Now the symptoms and signs of arthritis are primarily revealed in the form of pain related to movement of the joints. The skin over the joints may become red in color, warm to touch, and there may be “rheumatoid nodules” which are accumulation of destroyed and degenerated connective tissue from years of arthritic diseases. X-rays, other imaging studies, and a variety of laboratory tests are done to give the doctor an idea regarding the type of arthritis as well as just how severely the joints may be damaged to begin a treatment strategy. Often times with osteoarthritis, because of severe bone to bone destruction, surgery may be the only main stain of treatment. However, with rheumatoid related arthritis, medication is the principle method for resolving both the pain as well as the destruction that the inflammatory cells may contribute to the deformation of the bone or joints.
Now, here is to address the point of living with arthritis. We all will eventually experience arthritis as we age. So to the elderly patients who are experiencing arthritis, you want to know what can you do to minimize the affects of arthritis and live with it in an amenable way. Well, I say for one communication about the frequency of symptoms to either your primary health care provider or your home health nurse/assistant is one way of getting a handle on the painful destruction that arthritis have on us as we age. That way, the various types of medications that block the inflammation, as well as reduction in pain can be done before the joints are beyond repair by medicine, and thus limiting us from a mobile standpoint, in that generally arthritis affects many joints of our body, and not just one. If one joint is affected particularly with fever associated, then septic (infectious) arthritis should be considered.

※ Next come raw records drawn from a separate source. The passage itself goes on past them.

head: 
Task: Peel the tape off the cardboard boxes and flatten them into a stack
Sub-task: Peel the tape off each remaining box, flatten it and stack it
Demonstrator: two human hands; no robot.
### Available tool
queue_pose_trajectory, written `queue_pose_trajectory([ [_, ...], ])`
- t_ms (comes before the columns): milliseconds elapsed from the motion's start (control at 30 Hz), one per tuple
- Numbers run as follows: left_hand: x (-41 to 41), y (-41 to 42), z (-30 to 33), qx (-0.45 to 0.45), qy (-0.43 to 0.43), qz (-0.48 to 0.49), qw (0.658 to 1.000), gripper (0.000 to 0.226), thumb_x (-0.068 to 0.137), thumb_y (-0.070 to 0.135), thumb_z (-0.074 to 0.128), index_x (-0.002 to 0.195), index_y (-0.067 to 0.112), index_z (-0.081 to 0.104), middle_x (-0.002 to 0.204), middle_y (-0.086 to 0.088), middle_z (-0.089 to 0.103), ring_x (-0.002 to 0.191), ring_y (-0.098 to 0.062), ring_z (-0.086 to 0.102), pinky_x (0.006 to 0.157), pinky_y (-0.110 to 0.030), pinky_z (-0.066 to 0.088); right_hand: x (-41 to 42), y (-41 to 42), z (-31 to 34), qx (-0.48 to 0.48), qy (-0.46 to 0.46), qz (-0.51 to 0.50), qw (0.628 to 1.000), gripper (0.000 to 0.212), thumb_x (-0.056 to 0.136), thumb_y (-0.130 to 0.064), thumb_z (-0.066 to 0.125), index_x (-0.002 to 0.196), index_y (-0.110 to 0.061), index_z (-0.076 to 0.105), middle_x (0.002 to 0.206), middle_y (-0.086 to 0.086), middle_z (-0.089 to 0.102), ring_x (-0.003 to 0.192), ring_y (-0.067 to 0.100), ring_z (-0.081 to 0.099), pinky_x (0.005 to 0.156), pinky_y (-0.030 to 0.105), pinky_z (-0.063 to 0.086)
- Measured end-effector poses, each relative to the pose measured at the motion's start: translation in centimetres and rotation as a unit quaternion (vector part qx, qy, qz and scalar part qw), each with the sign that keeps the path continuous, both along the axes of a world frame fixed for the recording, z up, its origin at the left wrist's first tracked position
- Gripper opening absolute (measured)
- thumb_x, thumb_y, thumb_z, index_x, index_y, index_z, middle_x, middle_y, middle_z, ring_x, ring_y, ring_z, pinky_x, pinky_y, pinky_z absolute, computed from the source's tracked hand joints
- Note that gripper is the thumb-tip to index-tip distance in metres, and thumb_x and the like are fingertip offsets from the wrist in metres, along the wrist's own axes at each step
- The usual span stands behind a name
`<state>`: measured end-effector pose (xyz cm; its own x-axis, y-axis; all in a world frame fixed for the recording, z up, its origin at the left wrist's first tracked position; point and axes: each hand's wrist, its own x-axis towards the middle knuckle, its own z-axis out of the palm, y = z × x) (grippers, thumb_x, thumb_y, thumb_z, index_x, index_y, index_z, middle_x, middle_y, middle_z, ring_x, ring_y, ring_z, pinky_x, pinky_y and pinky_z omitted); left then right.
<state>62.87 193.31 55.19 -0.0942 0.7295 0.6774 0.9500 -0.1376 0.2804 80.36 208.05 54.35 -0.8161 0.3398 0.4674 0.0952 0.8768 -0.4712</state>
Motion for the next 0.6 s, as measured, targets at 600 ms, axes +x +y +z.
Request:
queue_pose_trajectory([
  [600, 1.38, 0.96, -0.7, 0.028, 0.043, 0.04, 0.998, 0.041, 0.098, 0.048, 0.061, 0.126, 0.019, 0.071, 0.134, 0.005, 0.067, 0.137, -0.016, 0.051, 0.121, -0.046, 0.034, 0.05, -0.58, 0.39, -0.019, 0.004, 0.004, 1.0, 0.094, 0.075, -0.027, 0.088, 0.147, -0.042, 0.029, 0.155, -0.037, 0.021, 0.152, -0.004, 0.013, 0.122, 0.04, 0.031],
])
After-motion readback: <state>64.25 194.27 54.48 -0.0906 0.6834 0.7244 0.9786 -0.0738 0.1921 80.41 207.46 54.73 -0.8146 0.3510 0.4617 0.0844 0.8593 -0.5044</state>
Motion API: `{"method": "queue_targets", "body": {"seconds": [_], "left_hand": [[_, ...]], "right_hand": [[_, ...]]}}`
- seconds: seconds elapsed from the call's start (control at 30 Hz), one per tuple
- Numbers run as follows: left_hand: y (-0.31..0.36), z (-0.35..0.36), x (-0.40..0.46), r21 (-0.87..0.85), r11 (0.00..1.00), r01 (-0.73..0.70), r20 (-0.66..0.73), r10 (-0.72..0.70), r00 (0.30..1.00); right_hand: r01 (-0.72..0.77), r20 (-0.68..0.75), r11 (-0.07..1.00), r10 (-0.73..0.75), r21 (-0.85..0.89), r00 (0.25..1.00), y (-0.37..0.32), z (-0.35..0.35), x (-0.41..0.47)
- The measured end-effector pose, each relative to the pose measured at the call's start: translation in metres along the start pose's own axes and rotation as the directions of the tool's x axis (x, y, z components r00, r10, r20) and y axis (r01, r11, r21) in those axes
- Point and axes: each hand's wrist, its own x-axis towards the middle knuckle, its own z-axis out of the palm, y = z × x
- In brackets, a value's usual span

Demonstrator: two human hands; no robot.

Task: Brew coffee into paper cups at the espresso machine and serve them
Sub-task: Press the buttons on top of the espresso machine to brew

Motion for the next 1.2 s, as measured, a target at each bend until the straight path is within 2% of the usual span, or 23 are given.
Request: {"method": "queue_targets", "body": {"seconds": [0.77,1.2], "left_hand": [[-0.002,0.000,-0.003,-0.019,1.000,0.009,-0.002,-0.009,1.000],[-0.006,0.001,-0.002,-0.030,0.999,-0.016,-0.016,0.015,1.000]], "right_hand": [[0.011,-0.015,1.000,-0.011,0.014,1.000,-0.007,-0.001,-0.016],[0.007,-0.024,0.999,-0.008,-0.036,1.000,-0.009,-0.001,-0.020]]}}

Now for those of you who are in more advanced stages of arthritis where mobility is highly restricted, there are mobile medical devices that can help you matriculate during your daily activity, thus allowing one to be as functionally mobile as possible, motion wise, without reducing normal activity. I recently had an elderly patient who lives in an independent living facility for the elderly, and whom I evaluated medically. This patient over 30 years ago had undergone surgery repair for osteoarthritis of both knee joints, and developed complications from the metal medical devices that were implanted into both of her knee joints. This operation left this patient thirty years later without the ability to stand and move her knees because of severe osteoarthritic pain as a complication from the failed metal medical implanted devices. We are, now, able to manage her arthritic pain succesfully, as well as she has a mobile medical device to get around her apartment without limitation. Even she has other mobile medical equipments to assist her in getting in and out of bed, and this has helped this patient tremendously. She is now living comfortably with arthritis.
I write to say, life with arthritis can be managed effectively if elderly patients or their loved ones or those who visit elderly patients for home care, can become partners with the patient’s health care providers in making a difference in minimizing or limiting the debilitating and mind-stressful causes that arthritis may place on elderly patients.